That made me chuckle. I've been on this forum since it's inception & d1ckheads come & go. Opinions are like @rseholes, everyone's got one. I can't say i've ever witnessed bullying & the very worst i've seen has been sensible &/or more mature members pointing out a troll or hurding o kn0bend off the Forum which i feel is often warranted.

If you don't like what you read then stop reading it as at some point common sense must take over. I agree that bullying is a horrific scenario but getting bullied on the Internet in an Adult car forum is a little far fetched.


----------



## Kell (May 28, 2002)

Like Paul, I've been on here since the start.
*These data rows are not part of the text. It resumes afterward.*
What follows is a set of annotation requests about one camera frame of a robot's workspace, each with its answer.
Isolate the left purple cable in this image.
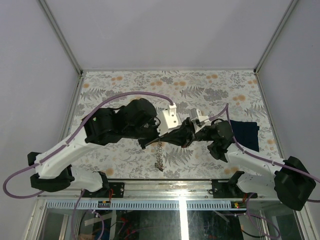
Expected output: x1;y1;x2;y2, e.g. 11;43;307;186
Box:
2;91;176;240

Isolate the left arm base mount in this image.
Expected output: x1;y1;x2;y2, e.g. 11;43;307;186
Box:
82;182;125;199

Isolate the dark blue cloth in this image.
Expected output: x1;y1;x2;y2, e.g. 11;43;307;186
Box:
230;120;260;152

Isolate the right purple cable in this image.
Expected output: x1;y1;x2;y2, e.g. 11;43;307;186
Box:
207;103;320;238

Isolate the aluminium front rail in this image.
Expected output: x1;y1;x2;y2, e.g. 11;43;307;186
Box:
37;179;307;200

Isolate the purple cable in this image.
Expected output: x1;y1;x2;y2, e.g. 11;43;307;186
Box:
207;103;320;238
2;91;176;240

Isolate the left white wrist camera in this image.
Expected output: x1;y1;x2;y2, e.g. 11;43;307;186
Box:
156;103;182;137

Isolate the floral table mat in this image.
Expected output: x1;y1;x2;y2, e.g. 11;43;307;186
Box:
72;70;280;179

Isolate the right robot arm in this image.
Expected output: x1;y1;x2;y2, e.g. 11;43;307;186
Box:
157;118;316;211

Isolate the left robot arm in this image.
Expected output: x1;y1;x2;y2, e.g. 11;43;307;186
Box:
27;98;161;198

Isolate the slotted cable duct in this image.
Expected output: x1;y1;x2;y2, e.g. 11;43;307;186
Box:
46;199;245;211

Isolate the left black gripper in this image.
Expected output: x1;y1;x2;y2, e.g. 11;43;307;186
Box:
124;114;169;149

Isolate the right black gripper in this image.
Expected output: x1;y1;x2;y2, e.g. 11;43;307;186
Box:
161;117;214;149

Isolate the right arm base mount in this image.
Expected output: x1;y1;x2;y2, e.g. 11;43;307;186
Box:
211;179;246;199

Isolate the metal key organizer ring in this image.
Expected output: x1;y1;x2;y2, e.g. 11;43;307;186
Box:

As with all forums, they go through good times and bad - and this forum has had its fair share of both. However, in all that time I've not witnessed any real bullying as such, but long-term forum members (on all forums, not just here) do get frustrated with endless twaddle.

I no longer have a TT (haven't done in over 6 years) but I still visit here because I like the banter. It's also one of the better places to go for general information. When you've tried a few other forums, you'll soon see that this is busier and better than most. Less cliquey and certainly more welcoming to those people that add something to the forum.

As for the spelling and punctuation, to a certain extent I agree that it's not the be-all and end-all (and I make my living from writing). There are plenty of people far more intelligent than me that wouldn't know the difference between a split infinitive and an oxymoron. Where it does become an issue however, is when your grammar and sentence construction is so bad that you fail to get your point across. And perhaps that's where you're letting yourself down.

In seven pages of this thread, I've have yet to see what your point is.

Are you saying that the forum rules are just bad per se, or are you referring to specific incidents? If it's the latter, then you should provide the moderators with examples of where you feel the rules have been breached and they will use their judgement to see if they agree.

Plenty of people have been banned from this site for their idiotic remarks, so the rules do get enforced. But you can't expect the moderators to see every thread - or even every post on every thread - the onus is one you to point them out.

Otherwise it's like complaining to your friends that you've been mugged and the police haven't done anything without actually reporting it to the police.


----------



## uv101 (Aug 17, 2013)

Don't normally get involved in this type of discussion but I must confess I was pretty horrified reading through a post that was fortunately deleted ( I believe) yesterday. A new member was viciously attacked (IMO) for no real reason other than a choice of wheel colour and possibly posting in the wrong area of the forum.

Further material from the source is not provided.